Долгий путь предстоит еще страннику – Орду пройти, Литву, Московию, и пройти так, чтобы не проведал никто. И продолжает он вести свои записи, и в них уже чувствуется тревога.
Больной, измученный тяготами и лишениями, добирается он до смоленских земель. Последние записи его – словно в бреду: «Альбасату альхафизу альраффию альманифу альмузило аль-сению альвасирю…»
Неожиданная смерть обрывает путь этого загадочного странника. Но… болезнь ли на то судила? Не погиб ли – отравлен-опоен вражеской рукой? Но точно известно, что его сокровища, эти таинственные листки, кто-то срочно доставил в Москву, дьяку Василию Мамыреву, ведавшему казной всего государства и, возможно, секретным сыском. Советнику самого великого князя и государя всея Руси Ивана Третьего. Десятилетия оставались эти листки потаенными, и только потом, по счастливой случайности, обнаружили их монахи Троице-Сергиева монастыря и внесли в летописи как важное государственное событие. А потом – три с половиной века – молчание.
Только в начале XIX в. наш великий писатель и историк Николай Михайлович Карамзин обнаружил эти записи в древлехранилище Троице-Сергиевого монастыря. Прочитал и был поражен: «Доселе географы не знали, что честь одного из древнейших описаний европейских путешествий в Индию принадлежит России Иоаннова века… В то время как Васко да Гама единственно мыслил о возможности найти путь от Африки к Индостану, наш тверитянин уже купечествовал на берегу Малабара…»
Благодаря Карамзину и трудам историков последующих лет «Хождение» Афанасия Никитина стало известно всему миру. «Хождение» в Индию за двадцать лет до плавания Колумба, за тридцать с лишним лет до открытий Васко да Гамы! И каким языком написанное – живым, взволнованным, страстным.
И все-таки… «Хождение за три моря» – документ во многом запутанный, странный, полный загадок. Попытаемся их разгадать…
Удивительно, но мы не знаем, какова фамилия купца Афанасия. Тверитянин Афанасий Никитич – вот только что мы и знаем о нем. Фамилия – неизвестна.
Далее. Читаем его записки: «Свещахся с индеяны пойти к Первоти, то их Ерусалим, а по бесерменьскыи мягъкат деих бутхана».
То есть собрался с индусами пойти к их священному месту, и тут же Афанасий дает перевод на «басурманский» язык. Купец, владеющий чужим, почти неизвестным на Руси языком и, как увидим дальше, свободно на нем разговаривающий.

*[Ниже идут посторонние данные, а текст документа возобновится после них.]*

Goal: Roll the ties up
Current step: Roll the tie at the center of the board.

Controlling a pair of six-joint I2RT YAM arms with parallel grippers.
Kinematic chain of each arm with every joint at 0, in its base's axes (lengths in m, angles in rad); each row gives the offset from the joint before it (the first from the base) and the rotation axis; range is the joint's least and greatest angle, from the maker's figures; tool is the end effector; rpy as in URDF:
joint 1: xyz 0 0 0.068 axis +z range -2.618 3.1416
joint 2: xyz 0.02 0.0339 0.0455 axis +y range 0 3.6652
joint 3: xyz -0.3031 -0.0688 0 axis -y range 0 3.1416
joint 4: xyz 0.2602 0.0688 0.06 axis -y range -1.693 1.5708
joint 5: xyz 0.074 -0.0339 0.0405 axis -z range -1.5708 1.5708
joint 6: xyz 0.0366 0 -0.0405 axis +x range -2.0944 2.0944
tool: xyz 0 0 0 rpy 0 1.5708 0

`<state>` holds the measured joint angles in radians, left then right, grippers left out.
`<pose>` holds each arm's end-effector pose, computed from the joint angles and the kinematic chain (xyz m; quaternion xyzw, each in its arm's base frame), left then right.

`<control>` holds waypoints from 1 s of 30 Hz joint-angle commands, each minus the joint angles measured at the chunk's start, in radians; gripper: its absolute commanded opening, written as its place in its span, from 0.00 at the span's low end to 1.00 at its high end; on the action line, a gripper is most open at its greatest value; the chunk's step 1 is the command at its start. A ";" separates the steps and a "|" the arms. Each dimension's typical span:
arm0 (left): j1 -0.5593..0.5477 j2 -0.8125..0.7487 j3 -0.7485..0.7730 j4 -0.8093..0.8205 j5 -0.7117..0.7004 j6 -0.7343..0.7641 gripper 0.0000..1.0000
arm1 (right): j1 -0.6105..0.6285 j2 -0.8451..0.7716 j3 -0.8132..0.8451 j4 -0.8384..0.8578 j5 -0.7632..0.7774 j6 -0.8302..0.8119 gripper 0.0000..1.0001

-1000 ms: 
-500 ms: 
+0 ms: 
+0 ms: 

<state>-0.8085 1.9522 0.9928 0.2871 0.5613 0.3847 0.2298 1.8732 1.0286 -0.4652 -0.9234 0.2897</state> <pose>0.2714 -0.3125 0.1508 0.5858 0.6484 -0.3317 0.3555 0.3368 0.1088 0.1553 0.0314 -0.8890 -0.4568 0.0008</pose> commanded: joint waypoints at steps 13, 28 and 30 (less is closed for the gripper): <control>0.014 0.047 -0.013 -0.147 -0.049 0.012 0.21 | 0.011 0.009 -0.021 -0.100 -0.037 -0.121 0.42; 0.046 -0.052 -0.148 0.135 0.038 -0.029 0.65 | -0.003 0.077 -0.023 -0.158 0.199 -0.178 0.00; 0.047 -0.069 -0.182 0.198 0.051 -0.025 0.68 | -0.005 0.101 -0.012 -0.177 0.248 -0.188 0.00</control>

А на каком языке он ведет свои записи? На русском. Но тут же, рядом с русскими словами, он пишет: «В Индее же как пачек-тур, а учюзе-дер; сикишь иларсень ики шитель; акечаны иля атырсень – атле жетель бер; булера дос-тор; акулъкараваш учюз; чар фуна хуб…» и так далее.
Что за тарабарщина, выведенная кириллицей? Условный язык? Шифр, понятный ему одному?
Как считают ученые, текст «Хождения» вобрал в себя множество персидских, арабских, татарских, староузбекских слов и целых фраз. Это так называемый «тайный язык хорезмийских купцов». Вот им-то и зашифровывает часто Афанасий свои записи. Для чего?
Он знаком с тонкостями различных вероисповеданий, его постоянно волнуют вопросы веры. «И среди вер молю я Бога, чтобы он хранил меня…»[2]
. Он прекрасно разбирается в христианском и мусульманском календарях.А с какой точностью отмечает он свой путь! Простой купец, каким мы его представляли, а знает все пути, все преграды, разбирается в сложных политических событиях.
В дорогу он берет много книг и часто сожалеет об их утрате. «Со мной нет ничего, никакой книги, а книги мы взяли с собой из Руси, но когда меня пограбили, то захватили и их».
Так вот какой странник отправился в путь! И тут сразу же возникает другая загадка – а по своей ли воле, по своим ли делам отправился в неведомые земли тверитянин Афанасий?..
«Охранную грамоту» Афанасий Никитич получил от самого великого князя тверского, который ведет тайную войну за престол с великим князем московским и государем всея Руси Иваном Васильевичем.